As is apparent from the above description of the embodiment, the present invention fills the misalignment margin of the underlying pattern with the insulating film by forming the connecting portion larger than the underlying pattern, which is generated by opening the connecting hole. This is an excellent method of manufacturing a semiconductor device, which can eliminate the overlap dimension that is secured as a result, increase the wiring density as a result, and can reduce the chip size.

[Brief description of drawings]

FIG. 1 is a cross-sectional view in order of steps of a method for manufacturing a semiconductor device according to an embodiment of the present invention.
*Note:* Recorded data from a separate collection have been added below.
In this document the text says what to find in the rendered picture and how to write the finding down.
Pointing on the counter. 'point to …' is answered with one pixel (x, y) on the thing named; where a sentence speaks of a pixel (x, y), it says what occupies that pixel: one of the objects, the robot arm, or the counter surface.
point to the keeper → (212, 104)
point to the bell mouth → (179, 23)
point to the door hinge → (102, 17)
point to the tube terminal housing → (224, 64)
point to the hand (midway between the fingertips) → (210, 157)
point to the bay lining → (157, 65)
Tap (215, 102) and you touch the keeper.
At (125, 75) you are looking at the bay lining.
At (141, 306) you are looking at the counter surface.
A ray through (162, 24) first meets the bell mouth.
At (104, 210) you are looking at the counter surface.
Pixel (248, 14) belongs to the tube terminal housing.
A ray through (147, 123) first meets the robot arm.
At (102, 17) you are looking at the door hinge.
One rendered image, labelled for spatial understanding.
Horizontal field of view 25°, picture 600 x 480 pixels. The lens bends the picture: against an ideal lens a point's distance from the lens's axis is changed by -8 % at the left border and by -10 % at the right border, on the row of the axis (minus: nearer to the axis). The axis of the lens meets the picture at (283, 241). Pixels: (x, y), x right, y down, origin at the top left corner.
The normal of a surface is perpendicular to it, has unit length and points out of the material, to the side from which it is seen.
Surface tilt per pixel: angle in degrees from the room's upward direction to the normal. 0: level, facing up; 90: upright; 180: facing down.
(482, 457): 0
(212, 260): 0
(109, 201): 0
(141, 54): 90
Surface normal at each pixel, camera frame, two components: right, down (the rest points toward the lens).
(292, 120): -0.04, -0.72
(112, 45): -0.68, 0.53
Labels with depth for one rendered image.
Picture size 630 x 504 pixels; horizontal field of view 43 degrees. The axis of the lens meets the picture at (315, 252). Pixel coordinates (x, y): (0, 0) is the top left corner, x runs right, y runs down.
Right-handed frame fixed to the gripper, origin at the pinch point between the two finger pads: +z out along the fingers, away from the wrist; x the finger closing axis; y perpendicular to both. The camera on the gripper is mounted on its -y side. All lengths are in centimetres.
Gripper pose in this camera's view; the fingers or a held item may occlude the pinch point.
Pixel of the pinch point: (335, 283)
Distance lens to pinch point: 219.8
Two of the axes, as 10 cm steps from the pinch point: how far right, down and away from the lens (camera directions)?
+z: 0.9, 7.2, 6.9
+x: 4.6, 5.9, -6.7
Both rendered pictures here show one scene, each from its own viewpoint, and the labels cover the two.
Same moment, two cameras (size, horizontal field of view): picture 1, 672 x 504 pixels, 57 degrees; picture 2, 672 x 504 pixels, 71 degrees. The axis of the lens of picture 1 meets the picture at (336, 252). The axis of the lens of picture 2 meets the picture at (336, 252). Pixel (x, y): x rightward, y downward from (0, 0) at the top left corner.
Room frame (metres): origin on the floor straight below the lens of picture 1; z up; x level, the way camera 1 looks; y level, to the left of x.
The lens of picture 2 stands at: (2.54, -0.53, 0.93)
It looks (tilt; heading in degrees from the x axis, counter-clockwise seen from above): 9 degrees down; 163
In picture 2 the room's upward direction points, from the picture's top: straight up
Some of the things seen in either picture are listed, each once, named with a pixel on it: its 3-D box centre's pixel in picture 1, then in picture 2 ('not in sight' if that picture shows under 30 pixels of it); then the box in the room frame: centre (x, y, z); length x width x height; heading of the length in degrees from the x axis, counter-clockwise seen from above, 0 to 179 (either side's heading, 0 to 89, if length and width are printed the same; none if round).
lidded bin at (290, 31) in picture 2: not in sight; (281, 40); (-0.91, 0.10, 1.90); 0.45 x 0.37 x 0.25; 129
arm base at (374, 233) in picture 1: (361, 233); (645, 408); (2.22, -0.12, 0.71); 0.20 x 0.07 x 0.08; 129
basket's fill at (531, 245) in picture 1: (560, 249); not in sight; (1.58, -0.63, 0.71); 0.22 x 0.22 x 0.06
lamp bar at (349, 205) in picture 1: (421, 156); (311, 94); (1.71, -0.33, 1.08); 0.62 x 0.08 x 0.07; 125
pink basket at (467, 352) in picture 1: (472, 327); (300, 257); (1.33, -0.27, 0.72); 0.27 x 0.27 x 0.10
[Figure 2] Same mask layout diagram

3A to 3C are cross-sectional views in order of steps of a conventional method for manufacturing a semiconductor device.

[Fig. 4] Same mask layout diagram

[Explanation of symbols]

 1 Semiconductor Substrate 2 Oxide Film 3 Lower Layer Wiring 4 Interlayer Insulating Film 5 Connection Hole 6 Upper Layer Wiring 8 Lower Layer Wiring Separation 9 Step Out Part 10 Plasma Oxide Film 11 Embedded Section

Claims (2)

[Claims] 1. A semiconductor device having multilayer wiring,
The step of forming a lower layer wiring on a semiconductor substrate, the step of growing an interlayer insulating film for electrical insulation from other layers, and the step of forming a connection hole for establishing electrical connection with the lower layer wiring as a base A step of etching the interlayer insulating film larger than the size of the lower layer wiring to open a hole, and growing a portion of the insulating film on the side of the lower layer wiring in the connection hole where the interlayer insulating film has been removed to grow the entire surface. A method of manufacturing a semiconductor device, which includes a step of embedding by an etching method and a step of forming an upper wiring. 2. A step of forming a gate electrode film on a semiconductor substrate, a step of growing an interlayer insulating film for electrical insulation from other layers, and a step of electrically connecting with the gate electrode film. A step of etching the inter-layer insulating film larger than the size of the gate electrode portion serving as a base to open the connection hole; and removing the inter-layer insulating film at a side portion of the gate electrode film in the connection hole. A method of manufacturing a semiconductor device, comprising: a step of filling an insulating film by a method of growing an insulating film and etching the entire surface; and a step of forming wiring for connecting each element.